# Hi, Encrypt drive and computer won't fully boot; TrueCrypt experts check here!



## vispgraddecola (Feb 11, 2013)

There's a famous program called TrueCrypt that makes encryption discs. 

I need support in assistance because my computer refuses to start Windows 8 after I used the -DISKCRYPTOR- program (not TC). 

I get the message "Insert bootable media and press key", even though I did set bios correctly and tried all bootable media like cd/usb etc. 
Im sure that I didn't make any mistakes or hardware errors when I used Diskcryptor (did same routine on another comp and it works fine there). 

I've also tried starting the drive separately in another computer with 3 different adapters, it won't recognize the drive itself (but finds other drives). 

Acer x3475 computer


----------



## OldGrayGary (Jun 29, 2006)

Did you create a Live CD/DVD with DiskCryptor?


> Prior to encrypt the system partition, it is strongly recommended to create a bootable Windows CD/DVD disk (LiveCD) with DiskCryptor. That will allow you to gain access to data in case of any emergency (being unable to boot the system), and also allows for partition encryption and decryption operations to be performed.


 -- from the DiskCryptor website.

It sounds like just the tool you need. 

If you didn't create such a CD/DVD, it might still be possible, since you installed DiskCryptor on another system, to create a Live DiskCryptor CD/DVD from that other system = and boot the Acer from that.
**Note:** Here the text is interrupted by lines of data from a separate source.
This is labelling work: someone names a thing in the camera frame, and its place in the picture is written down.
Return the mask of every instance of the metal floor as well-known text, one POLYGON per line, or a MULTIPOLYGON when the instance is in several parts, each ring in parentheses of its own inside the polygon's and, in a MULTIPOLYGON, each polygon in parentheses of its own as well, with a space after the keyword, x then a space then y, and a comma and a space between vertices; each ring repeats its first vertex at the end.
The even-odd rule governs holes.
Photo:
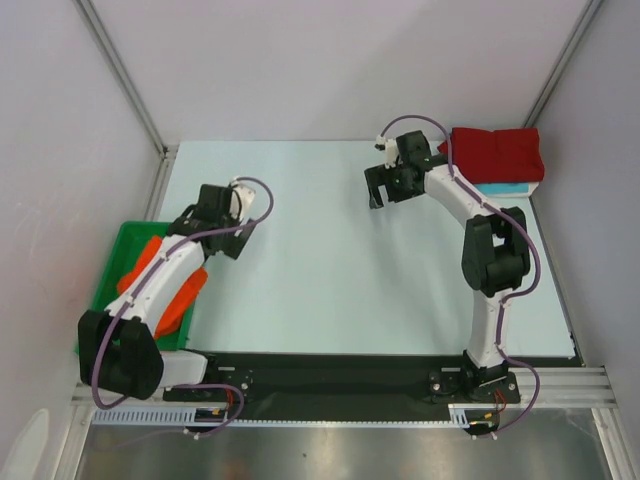
POLYGON ((93 426, 76 480, 612 478, 587 409, 535 410, 498 441, 445 429, 237 427, 108 451, 149 431, 93 426))

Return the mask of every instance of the green plastic tray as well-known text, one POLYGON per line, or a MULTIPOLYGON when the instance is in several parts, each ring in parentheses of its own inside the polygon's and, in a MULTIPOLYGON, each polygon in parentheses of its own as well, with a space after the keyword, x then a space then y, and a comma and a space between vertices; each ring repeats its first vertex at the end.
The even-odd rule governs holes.
MULTIPOLYGON (((164 237, 168 228, 169 223, 165 222, 125 222, 122 224, 102 274, 100 285, 93 297, 92 310, 104 310, 109 303, 118 298, 116 290, 118 281, 133 270, 136 260, 151 237, 154 235, 164 237)), ((192 315, 193 306, 185 312, 179 330, 156 340, 159 350, 175 351, 185 348, 192 315)))

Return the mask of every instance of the red cloth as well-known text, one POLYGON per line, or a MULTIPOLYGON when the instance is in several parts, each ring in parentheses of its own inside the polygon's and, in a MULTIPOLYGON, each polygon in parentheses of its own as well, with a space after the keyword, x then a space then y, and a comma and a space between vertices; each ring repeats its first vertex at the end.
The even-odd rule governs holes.
MULTIPOLYGON (((477 130, 454 128, 453 163, 471 183, 540 182, 544 164, 537 128, 477 130)), ((447 144, 438 147, 447 153, 447 144)))

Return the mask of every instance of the white table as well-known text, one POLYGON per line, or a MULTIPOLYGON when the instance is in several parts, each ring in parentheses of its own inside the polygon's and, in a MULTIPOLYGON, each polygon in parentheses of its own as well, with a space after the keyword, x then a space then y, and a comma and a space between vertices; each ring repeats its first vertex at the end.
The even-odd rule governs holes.
MULTIPOLYGON (((210 278, 195 305, 188 346, 460 354, 472 314, 460 268, 463 230, 427 196, 370 210, 363 171, 383 161, 371 142, 360 141, 182 143, 160 220, 172 221, 195 203, 202 183, 226 184, 238 175, 262 179, 276 199, 237 261, 208 261, 210 278)), ((530 203, 501 203, 526 213, 543 268, 538 289, 514 301, 508 351, 573 357, 530 203)), ((259 192, 251 216, 266 205, 259 192)))

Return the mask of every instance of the red towel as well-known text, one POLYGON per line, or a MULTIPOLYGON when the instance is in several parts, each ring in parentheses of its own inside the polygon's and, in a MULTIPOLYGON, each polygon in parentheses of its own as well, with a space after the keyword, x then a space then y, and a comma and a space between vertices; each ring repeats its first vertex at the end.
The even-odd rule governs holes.
MULTIPOLYGON (((454 128, 453 163, 471 183, 540 182, 544 164, 537 128, 477 130, 454 128)), ((447 144, 438 147, 447 153, 447 144)))

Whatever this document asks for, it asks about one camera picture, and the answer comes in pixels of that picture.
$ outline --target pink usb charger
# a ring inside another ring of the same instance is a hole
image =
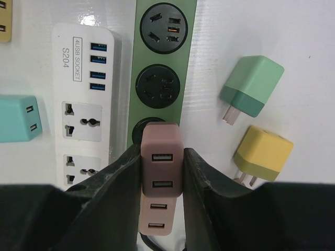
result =
[[[176,198],[182,194],[184,145],[177,124],[148,123],[143,131],[141,157],[146,197]]]

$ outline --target blue usb port
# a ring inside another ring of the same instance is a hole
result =
[[[106,86],[105,85],[101,85],[101,84],[90,83],[90,89],[91,90],[105,90]]]
[[[107,51],[107,45],[101,43],[91,43],[91,50],[93,51]]]
[[[91,56],[92,63],[106,64],[107,58],[105,56]]]
[[[106,79],[106,73],[90,72],[90,78]]]

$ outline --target metal prong
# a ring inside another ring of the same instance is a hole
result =
[[[246,177],[247,177],[247,174],[243,173],[240,178],[234,179],[234,181],[237,182],[237,183],[239,183],[239,184],[241,184],[241,185],[244,185],[243,182],[244,182],[244,180],[245,180]]]
[[[256,176],[253,176],[252,179],[251,179],[251,181],[249,182],[249,185],[250,185],[251,187],[253,187],[253,185],[255,185],[256,180],[257,180],[257,177],[256,177]]]
[[[234,108],[233,106],[230,106],[223,120],[232,126],[237,120],[238,116],[240,115],[240,112],[241,112],[240,110]]]

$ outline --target white wall
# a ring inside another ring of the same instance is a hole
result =
[[[124,149],[135,3],[14,0],[13,40],[0,44],[0,93],[36,95],[44,133],[28,143],[0,144],[1,183],[55,183],[50,34],[60,21],[86,20],[121,35],[116,151]],[[238,143],[249,125],[261,126],[295,143],[278,180],[335,184],[334,13],[332,0],[199,0],[181,122],[185,146],[233,177]],[[222,121],[228,106],[219,91],[238,58],[256,54],[283,65],[284,76],[257,118],[241,115],[231,127]],[[168,250],[184,236],[181,202],[173,233],[158,238]]]

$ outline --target green power strip
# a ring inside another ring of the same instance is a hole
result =
[[[150,121],[180,123],[197,0],[137,0],[127,146]]]

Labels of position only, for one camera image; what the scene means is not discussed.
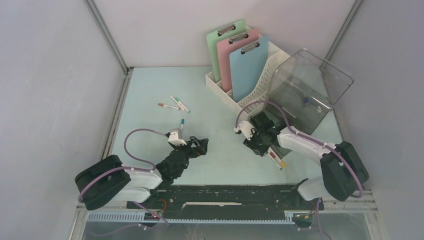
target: glass panel
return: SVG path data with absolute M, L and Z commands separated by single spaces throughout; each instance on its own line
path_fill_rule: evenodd
M 361 213 L 322 213 L 322 228 L 333 240 L 369 240 L 364 215 Z M 171 223 L 166 230 L 143 230 L 128 227 L 108 236 L 96 237 L 128 226 L 127 222 L 93 222 L 86 224 L 83 240 L 320 240 L 318 230 L 301 230 L 289 224 L 198 224 Z M 317 227 L 316 218 L 313 227 Z

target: white cable tray
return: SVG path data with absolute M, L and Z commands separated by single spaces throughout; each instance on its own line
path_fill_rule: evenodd
M 93 211 L 88 216 L 87 222 L 114 222 L 114 223 L 155 223 L 155 220 L 144 220 L 145 212 L 142 211 Z M 166 219 L 173 224 L 294 224 L 293 213 L 286 213 L 285 220 L 202 220 L 202 219 Z

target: marker
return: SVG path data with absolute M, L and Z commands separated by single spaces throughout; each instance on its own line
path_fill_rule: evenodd
M 176 110 L 181 110 L 180 107 L 177 106 L 171 106 L 171 105 L 167 105 L 167 104 L 163 104 L 163 103 L 158 103 L 157 105 L 164 107 L 164 108 L 170 108 L 170 109 L 176 109 Z
M 184 106 L 184 104 L 178 99 L 178 97 L 174 98 L 172 95 L 169 95 L 169 97 L 182 109 L 186 110 L 187 112 L 190 112 L 190 110 Z
M 182 107 L 184 110 L 190 113 L 190 110 L 186 106 L 184 106 L 184 104 L 178 99 L 178 97 L 176 97 L 175 100 L 177 101 L 178 106 Z
M 179 126 L 179 129 L 180 129 L 181 131 L 183 131 L 183 128 L 184 128 L 184 118 L 183 118 L 183 119 L 181 119 L 181 125 Z

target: clear plastic box
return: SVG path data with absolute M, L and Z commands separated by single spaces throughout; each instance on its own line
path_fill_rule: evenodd
M 301 49 L 274 71 L 267 98 L 282 107 L 290 125 L 310 135 L 353 82 L 349 73 Z M 282 120 L 274 107 L 265 109 Z

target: white file organizer
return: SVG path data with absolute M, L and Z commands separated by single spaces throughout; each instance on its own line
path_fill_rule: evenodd
M 222 82 L 214 82 L 215 76 L 213 71 L 206 75 L 206 86 L 212 90 L 212 92 L 217 95 L 218 98 L 221 99 L 236 115 L 238 115 L 242 108 L 247 104 L 257 100 L 267 99 L 268 88 L 270 87 L 273 73 L 277 67 L 288 58 L 290 58 L 289 54 L 270 42 L 268 47 L 268 60 L 266 61 L 259 80 L 257 81 L 256 87 L 248 96 L 239 102 L 235 102 L 233 100 L 233 90 L 224 92 Z M 240 115 L 240 121 L 249 120 L 252 116 L 261 112 L 264 109 L 264 106 L 265 105 L 263 103 L 257 103 L 248 107 L 246 111 Z
You might be able to enter your authentication credentials at boot, and then attempt to repair your DiskCryptor-locked hard drive. I think the best option, if available from the CD/DVD, would be to totally remove the encryption from the currently inaccessible hard drive -- and ensure that afterwards it can successfully boot into Windows. You can always try another encryption method later.

Other than that, I'm not sure if the Acer Recovery partition will be available to use for a factory-recovery. I'm also not sure that the hard drive can be successfully erased (so that it will be detected again, and be available for use). Even if you have a system-image backup of the Windows-8 partition just prior to using DiskCryptor, your current hard drive might not be detected and available for image-restoration until the drive is unlocked. You could, of course, use a completely different hard drive, and restore to a new drive.

Best of luck
. . . Gary


P.S. .... If your Acer was running Windows 8 Pro, another encryption option (should you fix the current situation, and want to try a different tool) is the built-in BitLocker encryption.


----------



## vispgraddecola (Feb 11, 2013)

hi can i add you on msn skype or direct chat somewhere, irc, any website its more comfortable than forum posting and efficient. You seem to know what you talk about my msn <email removed>


----------



## OldGrayGary (Jun 29, 2006)

I wish I had enough time to enjoy Skype and MS Chat, but I'm generally too busy to be able to take advantage of them. I do set them up for my clients (nothing could be easier), but I tend to be working on several systems at once, and I have to concentrate (so I limit outside distractions as much as I can). I'm actually visiting here to help with folks adjusting to Windows 8 (since its so new . . . I'll have to cut back on my volunteered time again soon, as I'll have some travel and some more deadlines to meet).
_______________

And actually, while I'm familiar with encryption, I'm no expert on the DiskCryptor program that you tried. Your thread caught my interest, so I read about them on their website, and in the various reviews from established PC sources (PC Magazine, PC World, etc.), and from users of the program. 

Their website is pretty good at providing a fair amount of information. The information you'll be most interested in is the creation & use of their bootable DiskCryptor CD/DVD. It make take a bit of poking around the links there to find exactly what you need, but the basic information seems to be there with enough searching around. Here's the link to their site in English --- Main Page/en - DiskCryptor wiki

[their site is also available in Russian, Polish, & German]

They do have their own forums dedicated to use of the program. After 30 minutes on their site, you'll know as much about it as I do, and probably more.
_______________

Feel free to ask questions here: especially regarding the program's interaction with Windows 8. I provide all my help through the forums, so that anyone with a search engine can learn for our experiences as we come across issues and solutions.

Best of luck
. . . Gary


----------